5. Terapi nebulisasi
Terapi nebulisasi menggunakan sabutamol diberikan
pada pasien ini dengan dosis 1 respul/8 jam. Hal ini sudah sesuai
dosis yang dianjurkan yaitu 0,5 mg/kgBB. Terapi nebulisasi
bertujuan untuk mengurangi sesak akibat penyempitan jalan
nafas atau bronkospasme akibat hipersekresi mukus. Salbutamol
merupakan suatu obat agonis beta- 2 adrenegik yang selektif
terutama pada otot bronkus. Salbutamol menghambat pelepasan
mediator dari pulmonary mast cell, namun terapi nebulisasi
bukan menjadi gold standar pengobatan dari bronkopneumonia.
Gold standar pengobatan bronkopneumonia adalah penggunaan
2 antibiotik. Pemberian salbutamol sebagai terapi nebulisasi
apabila ditemukan adanya wheezing pada nafasnya, sehingga
pemberian terapi nebulisasi diharapkan dapat mengurangi dari
wheezing.
I. Asuhan Keperawatan
1. Pengkajian
Pengkajian adalah pengumpulan, pengaturan, validasi,
dan dokumentasi data (informasi) yang sistematis dan
berkesinambungan (Kozier, Erb, Berman, & Snyder, 2010).

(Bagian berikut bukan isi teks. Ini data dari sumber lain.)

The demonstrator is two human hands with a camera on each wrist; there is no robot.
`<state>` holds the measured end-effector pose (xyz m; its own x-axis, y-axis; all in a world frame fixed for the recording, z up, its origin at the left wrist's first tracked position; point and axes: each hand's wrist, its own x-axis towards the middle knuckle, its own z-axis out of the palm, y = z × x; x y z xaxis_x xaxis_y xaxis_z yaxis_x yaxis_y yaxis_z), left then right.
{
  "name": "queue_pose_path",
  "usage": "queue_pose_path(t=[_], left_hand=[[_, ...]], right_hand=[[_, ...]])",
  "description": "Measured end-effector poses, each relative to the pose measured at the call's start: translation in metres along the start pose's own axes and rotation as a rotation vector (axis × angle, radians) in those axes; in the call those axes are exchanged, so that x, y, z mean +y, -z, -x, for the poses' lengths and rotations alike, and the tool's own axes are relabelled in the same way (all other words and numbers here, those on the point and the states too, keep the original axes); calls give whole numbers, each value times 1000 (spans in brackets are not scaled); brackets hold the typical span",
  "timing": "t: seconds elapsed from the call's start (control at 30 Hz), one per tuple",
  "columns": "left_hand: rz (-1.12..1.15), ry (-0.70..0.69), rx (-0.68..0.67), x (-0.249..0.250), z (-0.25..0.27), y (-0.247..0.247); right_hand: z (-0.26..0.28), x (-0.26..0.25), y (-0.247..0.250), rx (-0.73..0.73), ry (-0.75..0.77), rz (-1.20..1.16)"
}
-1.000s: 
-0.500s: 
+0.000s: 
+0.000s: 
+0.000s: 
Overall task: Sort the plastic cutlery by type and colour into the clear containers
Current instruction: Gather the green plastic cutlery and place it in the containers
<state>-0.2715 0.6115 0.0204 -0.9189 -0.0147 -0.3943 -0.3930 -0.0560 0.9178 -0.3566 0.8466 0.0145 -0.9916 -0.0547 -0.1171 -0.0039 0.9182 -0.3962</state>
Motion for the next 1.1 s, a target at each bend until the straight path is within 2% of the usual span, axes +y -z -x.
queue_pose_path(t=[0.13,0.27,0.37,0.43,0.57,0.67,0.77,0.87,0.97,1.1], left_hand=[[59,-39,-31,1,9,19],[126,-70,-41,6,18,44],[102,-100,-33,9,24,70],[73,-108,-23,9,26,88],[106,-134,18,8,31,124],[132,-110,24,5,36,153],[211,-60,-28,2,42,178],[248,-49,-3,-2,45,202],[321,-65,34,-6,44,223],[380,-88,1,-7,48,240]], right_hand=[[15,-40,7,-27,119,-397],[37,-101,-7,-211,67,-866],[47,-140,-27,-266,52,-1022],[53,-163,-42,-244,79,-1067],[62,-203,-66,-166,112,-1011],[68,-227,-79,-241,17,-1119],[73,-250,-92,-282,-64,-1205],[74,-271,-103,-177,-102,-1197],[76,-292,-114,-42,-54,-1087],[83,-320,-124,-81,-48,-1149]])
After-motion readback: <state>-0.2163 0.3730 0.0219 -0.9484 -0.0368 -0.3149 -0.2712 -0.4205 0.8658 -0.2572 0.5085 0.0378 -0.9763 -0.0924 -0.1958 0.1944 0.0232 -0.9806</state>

Menurut Wijaya & Putri, (2013). Fokus pengkajian yang
dilakukan pada anak Bronkopneumonia sebagai berikut:
a) Identitas klien
b) Riwayat penyakit :
1) Pneumonia virus : ditandai gejala-gejala infeksi saluran
nafas seperti rinitis dan batuk, suhu tubuh tinggi,
kesulitan bernafas
2) Pneumonia bakteri : ditandai infeksi saluran pernafasan
akut hingga seminggu, batuk
c) Riwayat kesehatan dahulu : sering menderita penyakit
pernafasan, riwayat peradangan dengan gejala bertahap
panjang dan lama disertai wheezing
d) Keluhan utama : sesak napas
e) Keadaan kesehatan saat ini : anak lemah, sianosis, sesak
napas, adanya suara napas tambahan (ronchi dan wheezing),
batuk, demam, sianosis daerah daerah mulut dan hidung,
muntah, diare).
f) Pemeriksaan fisik :
1) Keadaan umum : tampak lemah, sakit berat
2) Tanda-tanda vital : TD menurun, sesak napas, nadi lemah dan cepat, suhu meningkat, distress pernapasan, sianosis.
3) Inspeksi : frekuesi irama, kedalaman dan upaya bernapas, seperti takipnea, dipsnea progresif, pernafasan dangkal.
4) Auskultasi : suara napas tambahan dan suara paru.
5) Perkusi : pekak terjadi bila terisi cairan pada paru.